Substitute equations (II) and (VI) in equation (V).

  $\begin{array}{c}{K}_{r,cyl}=\frac{1}{2}\left(\frac{1}{2}M{R}^2\right)\frac{v^2}{R^2}\\ =\frac{1}{4}M{v}^2\end{array}$                                                                                            (X)

Divide equation (IX) by (VI) to get ratio of rotational kinetic energy to the translational kinetic energy for spherical shaped toy.

  $\begin{array}{c}\frac{K_{r,sphere}}{K_{t,sphere}}=\frac{\frac{1}{5}M{v}^2}{\frac{1}{2}m{v}^2}\\ =\frac{2}{5}\end{array}$

Divide equation (X) by (VII) to get ratio of rotational kinetic energy to the translational kinetic energy for cylindrical shaped toy.

  $\begin{array}{c}\frac{K_{r,cyl}}{K_{t,cyl}}=\frac{\frac{1}{4}M{v}^2}{\frac{1}{2}M{v}^2}\\ =\frac{1}{2}\end{array}$

Therefore, the ratio of the rotational kinetic energy to the translational kinetic energy for spherical toy is $\frac{2}{5}$ and ratio of the rotational kinetic energy to the translational kinetic energy for cylindrical toy is $\frac{1}{2}$ .

(b)

To determine

Comparison of the translational speeds of sphere and cylinder if they same angular speed instead of same translational speed.

Answer to Problem 32PQ

The linear speed of cylinder is $0.65$ times the linear speed of sphere.

Explanation of Solution

Write the expression for angular speed of sphere.

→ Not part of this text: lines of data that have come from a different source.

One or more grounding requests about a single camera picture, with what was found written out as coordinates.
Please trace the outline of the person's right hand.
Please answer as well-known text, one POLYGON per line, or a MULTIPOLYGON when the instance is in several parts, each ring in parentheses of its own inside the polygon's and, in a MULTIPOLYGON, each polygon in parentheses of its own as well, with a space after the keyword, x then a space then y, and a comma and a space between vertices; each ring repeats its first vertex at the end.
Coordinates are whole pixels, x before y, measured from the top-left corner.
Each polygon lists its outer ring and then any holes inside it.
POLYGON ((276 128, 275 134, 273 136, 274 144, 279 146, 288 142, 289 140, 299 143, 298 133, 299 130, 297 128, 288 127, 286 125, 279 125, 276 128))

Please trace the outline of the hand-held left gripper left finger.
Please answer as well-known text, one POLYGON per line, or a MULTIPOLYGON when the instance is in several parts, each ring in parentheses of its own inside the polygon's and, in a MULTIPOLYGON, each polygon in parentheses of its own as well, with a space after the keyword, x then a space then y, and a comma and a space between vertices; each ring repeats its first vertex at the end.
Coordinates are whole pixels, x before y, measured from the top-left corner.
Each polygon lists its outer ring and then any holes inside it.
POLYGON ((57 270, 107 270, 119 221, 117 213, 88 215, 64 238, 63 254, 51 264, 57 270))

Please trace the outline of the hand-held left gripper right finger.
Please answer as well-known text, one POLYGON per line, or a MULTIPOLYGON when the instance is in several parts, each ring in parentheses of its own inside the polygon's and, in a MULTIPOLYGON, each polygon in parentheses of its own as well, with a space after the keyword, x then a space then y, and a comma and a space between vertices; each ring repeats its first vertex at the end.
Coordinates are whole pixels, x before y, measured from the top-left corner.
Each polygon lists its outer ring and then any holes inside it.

  ${\omega }_{sphere}=\frac{v_{sphere}}{R_{sphere}}$                                                                                                       (XI)

Here, ${\omega }_{sphere}$ is the angular speed of the sphere, $v_{sphere}$ is the linear speed of sphere and $R_{sphere}$ is the radius of sphere.

Write the expression for angular speed of cylinder.

  ${\omega }_{cyl}=\frac{v_{cyl}}{R_{cyl}}$                                                                                                          (XII)

Here, ${\omega }_{cyl}$ is the angular speed of cylinder, $v_{cyl}$ is the linear speed of cylinder and $R_{cyl}$ is the radius of cylinder.

Conclusion:

In problem 31, it is given that radius of cylinder is $0.013\text{m}$ and radius of sphere is $0.020\text{m}$ . In problem, it is given that angular speed of sphere and cylinder are same.

Write condition given in question.

  ${\omega }_{sphere}={\omega }_{cyl}$

Equate equation (XI) and (XII) to get $\frac{v_{cyl}}{v_{sphere}}$ .

  $\begin{array}{l}\frac{v_{sphere}}{R_{sphere}}=\frac{v_{cyl}}{R_{cyl}}\\ \frac{v_{cyl}}{v_{sphere}}=\frac{R_{cyl}}{R_{sphere}}\end{array}$

Substitute $0.013\text{m}$ for $R_{cyl}$ and $0.020\text{m}$ for $R_{sphere}$ in above equation to get $\frac{v_{cyl}}{v_{sphere}}$ .

  $\begin{array}{c}\frac{v_{cyl}}{v_{sphere}}=\frac{0.013\text{m}}{0.020\text{m}}\\ v_{cyl}=0.65v_{sphere}\end{array}$

Therefore, the linear speed of cylinder is $0.65$ times the linear speed of sphere.